China already is Australia’s largest market for dairy exports, and China’s importance to Australian exporters has increased over the past 15 years, Dorland notes. Between 2000 and 2013, Australia’s whole milk powder (WMP) exports to China have logged a compound annual growth rate (CAGR) of 14.6 percent. Over the same period, Australian skim milk powder exports to China have grown by 9.2% (CAGR). Cheese exports have climbed 52.6% and butterfat exports are up 20.6% (CAGR), according to the Global Trade Atlas.

While the Australian dairy industry was cheering the news about its new FTA with China, dairy product prices worldwide were falling or, at best, stabilizing. Prices have fallen or are forecast to drop so low in New Zealand that an estimated 10 percent of dairies there could be in trouble financially, says Dorland.  

Last week, New Zealand’s central bank issued a warning about the potential risk of default for dairy-sector loans, according to a report from the International Business Times.

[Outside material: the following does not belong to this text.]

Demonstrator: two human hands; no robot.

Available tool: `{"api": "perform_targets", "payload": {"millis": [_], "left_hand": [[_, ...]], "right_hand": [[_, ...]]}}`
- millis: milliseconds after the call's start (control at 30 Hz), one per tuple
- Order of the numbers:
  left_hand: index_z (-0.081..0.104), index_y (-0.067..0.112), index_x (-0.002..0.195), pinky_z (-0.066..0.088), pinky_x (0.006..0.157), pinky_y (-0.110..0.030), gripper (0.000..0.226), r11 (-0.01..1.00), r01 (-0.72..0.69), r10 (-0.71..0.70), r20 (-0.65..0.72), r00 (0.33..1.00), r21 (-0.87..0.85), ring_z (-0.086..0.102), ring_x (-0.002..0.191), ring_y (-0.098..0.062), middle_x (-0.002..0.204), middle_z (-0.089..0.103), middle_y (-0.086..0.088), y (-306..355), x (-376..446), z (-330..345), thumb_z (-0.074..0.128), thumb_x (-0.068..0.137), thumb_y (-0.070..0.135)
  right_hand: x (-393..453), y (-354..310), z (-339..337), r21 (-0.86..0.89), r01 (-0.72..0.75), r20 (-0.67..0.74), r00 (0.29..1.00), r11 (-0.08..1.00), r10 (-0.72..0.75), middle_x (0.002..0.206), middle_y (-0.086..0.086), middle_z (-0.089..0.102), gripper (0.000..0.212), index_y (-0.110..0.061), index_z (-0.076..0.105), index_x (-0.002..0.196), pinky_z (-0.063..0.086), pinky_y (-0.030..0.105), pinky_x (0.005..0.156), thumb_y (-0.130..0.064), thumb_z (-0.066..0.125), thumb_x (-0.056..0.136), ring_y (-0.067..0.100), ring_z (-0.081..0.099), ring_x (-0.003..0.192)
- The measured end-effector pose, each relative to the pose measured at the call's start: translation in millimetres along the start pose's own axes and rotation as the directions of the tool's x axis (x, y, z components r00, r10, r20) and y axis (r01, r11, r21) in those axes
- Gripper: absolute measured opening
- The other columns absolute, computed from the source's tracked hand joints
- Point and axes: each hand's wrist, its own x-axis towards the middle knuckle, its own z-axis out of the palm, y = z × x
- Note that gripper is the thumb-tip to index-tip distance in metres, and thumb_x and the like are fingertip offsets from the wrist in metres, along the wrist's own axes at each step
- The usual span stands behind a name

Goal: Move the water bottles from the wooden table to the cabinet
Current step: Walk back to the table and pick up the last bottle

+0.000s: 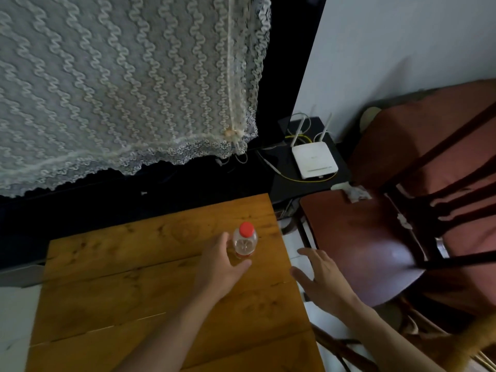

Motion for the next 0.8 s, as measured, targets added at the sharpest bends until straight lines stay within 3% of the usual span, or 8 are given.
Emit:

This past September, New Zealand’s largest dairy cooperative, Fonterra, forecast its 2014-15 average payout price at $5.30/kg (NZ) of milk solids, a drop of 37% from 2013-14’s $8.40.

At the same time prices are falling, dairy farm debt in New Zealand and cost of production has been rising to unsustainable levels on some farms. According to Dairy NZ’s Economic Survey 2012-13, the average operating costs for owner-operator farms that season were $5.03/kg of milk solids, and farm “working expenses” have accounted for nearly 57% of annual milk checks since 1991.

“Based on these numbers, farms have lost $1.77/kg of milk solids in spending power from the 2012-13 season to the 2013-14 season, suggesting they need to seriously look at putting spending controls in place sooner than later,” says Dorland. “In recent years, New Zealand dairy farms likely spent considerable resources on supplemental feeds to enhance and extend milk production during periods of high prices. In some cases, supplements were a good choice when pasture quality was poor due to drought, but today spending on supplemental feeds could be one area ripe for cutback.”

Of greater concern, Dorland notes, is the Reserve Bank of New Zealand’s report issued earlier this year that put New Zealand’s total dairy debt at $32 billion (NZ), triple what it was just 10 years ago.

“Not all farms have taken on large debt loads, and it appears most of the debt is isolated to about 10 percent of dairy farms,” says Dorland. At the end of the 2012-13 season, 13.5 percent of New Zealand dairy producers had a debt-to-asset ratio of more than 70 percent and between 2 percent and 4 percent of farms were already in a negative debt situation. “The structure of dairy debt could also give cause for alarm, with an estimated 70 percent of dairy loans being floating rate mortgages,” Dorland adds.

With dairy product prices expected to drop further, producers in Oceania and other surplus dairy regions will be scrambling to sell products to choice markets like China.